On Executing a Ruleset in non-SIMD Mode

This is probably inconsistent, not thought out, maybe even wrong. Use this information with care.

I wanted to share a complexity of executing a rsyslog ruleset in non-SIMD mode, which means one message is processed after each other. This posting is kind of a think tank and may also later be useful for others to understand design and design decisions. Note, however, that I do not guarantee that anything will be implemented as described here.

As you probably know rsyslog supports transactions and, among other things, does this to gain speed from it. This is supported by many modules, e.g. database modules or the tcp forwarder. In essence, what happens is
  • transaction is begun
  • messages are feed to the action
  • transaction is stopped

For most operations, success/failure information is only available after step 3 (because step 2 mainly buffers to-be-processed messages).

This plays very well with the current SIMD engine, which advances processing one statement after the other, and then processed the batch as whole. That means all three steps are done at one instance when the relevant statement is processed. This permits the engine to read the final result before advancing state to the next action.
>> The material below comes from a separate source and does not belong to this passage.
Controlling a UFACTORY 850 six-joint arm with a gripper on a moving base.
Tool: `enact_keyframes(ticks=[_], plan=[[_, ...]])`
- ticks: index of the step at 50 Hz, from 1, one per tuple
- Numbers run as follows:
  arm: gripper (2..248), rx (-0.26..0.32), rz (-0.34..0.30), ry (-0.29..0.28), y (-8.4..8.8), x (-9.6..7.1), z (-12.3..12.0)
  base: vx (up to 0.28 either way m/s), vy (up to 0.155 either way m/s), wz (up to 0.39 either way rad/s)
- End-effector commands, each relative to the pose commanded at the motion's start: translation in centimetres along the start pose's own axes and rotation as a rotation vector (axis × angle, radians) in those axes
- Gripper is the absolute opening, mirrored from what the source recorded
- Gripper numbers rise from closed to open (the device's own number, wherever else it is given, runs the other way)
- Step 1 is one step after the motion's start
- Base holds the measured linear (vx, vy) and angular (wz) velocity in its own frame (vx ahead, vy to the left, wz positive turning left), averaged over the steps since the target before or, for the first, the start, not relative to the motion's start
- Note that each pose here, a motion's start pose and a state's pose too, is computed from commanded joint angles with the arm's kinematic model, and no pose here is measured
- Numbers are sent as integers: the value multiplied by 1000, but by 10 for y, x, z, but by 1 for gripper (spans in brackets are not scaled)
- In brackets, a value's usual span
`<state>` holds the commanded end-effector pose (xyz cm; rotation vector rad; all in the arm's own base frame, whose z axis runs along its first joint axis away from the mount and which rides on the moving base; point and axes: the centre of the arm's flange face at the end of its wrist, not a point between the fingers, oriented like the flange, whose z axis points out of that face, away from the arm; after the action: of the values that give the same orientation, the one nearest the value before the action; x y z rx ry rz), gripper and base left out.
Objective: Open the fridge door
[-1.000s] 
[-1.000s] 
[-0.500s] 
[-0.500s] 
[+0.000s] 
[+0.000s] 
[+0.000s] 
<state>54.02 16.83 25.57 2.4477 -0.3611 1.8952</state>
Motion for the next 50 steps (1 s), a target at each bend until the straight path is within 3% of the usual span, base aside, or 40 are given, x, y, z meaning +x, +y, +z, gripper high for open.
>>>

Now envision a non-SIMD engine. It needs to start the transaction as soon as the first message is ready for processing, and the submit messages as they are processed. However, in non-SIMD mode, each action will only carry out step 2, and then immediately advance to the next statement. This happens for each message. Only after ruleset processing is completed, the final commit can occur.
This means that we do not have the actual outcome of operation until ruleset processing has finished. Most importantly, the result of statement n is no longer available in statements s with s > n. Some features (like failover processing — execIfPreviousIsSuspended) depend on the previous statement’s result, so this is a problem. Even more so, retrying an action is far from trivial, as we do no longer necessarily have the exact same information that was gathered during processing available when processing is done (later statements may have changed message state).
There are some solutions to these problems
  1. if execIfPreviousIsSuspended is specified, the statement in front of it must be forced to commit after each message (which costs quite a lot of performance, but at least only if the users turns on that feature)
  2. To mitigate the performance loss of those auto-commits, we could add a new syntax which explicitly permits to specify failover actions. These could be linked to the primary statement and NOT be executed during regular rule engine execution. We would still need to buffer (message pointers) for the case they are to be executed, but that’s probably better. Most importantly, there would be no other conditional logic supported, which makes processing them rather quickly.
  3. The message object must support a kind of “copy on write” (which would even be very useful with the v7 engine, which also permits more updates than any pre-v8 engine ever was designed for…). This could be done by splitting the (traditional) immutable part of the message structure from things like variables. Message modification modules modifying the “immutable” part would need to do a full copy, others not (the usual case). Of course, this copy on update can make variable operations rather costly.
  4. Output modules could be forced to perform a kind of “retry commit” — but this is a bad option because it a) puts (repetitive) burden on the output (in essence, the output faces exactly the same problems like the core engine, EXCEPT probably that it knows better which exact data items it needs — easy for traditional template based interface). b) it removes from the engine the ability to re-try parts of the transaction. So this is not very appealing.
  5. In any case, the actual “action retry handling” should probably be applied to the commit interface, far less than the usual submit interface.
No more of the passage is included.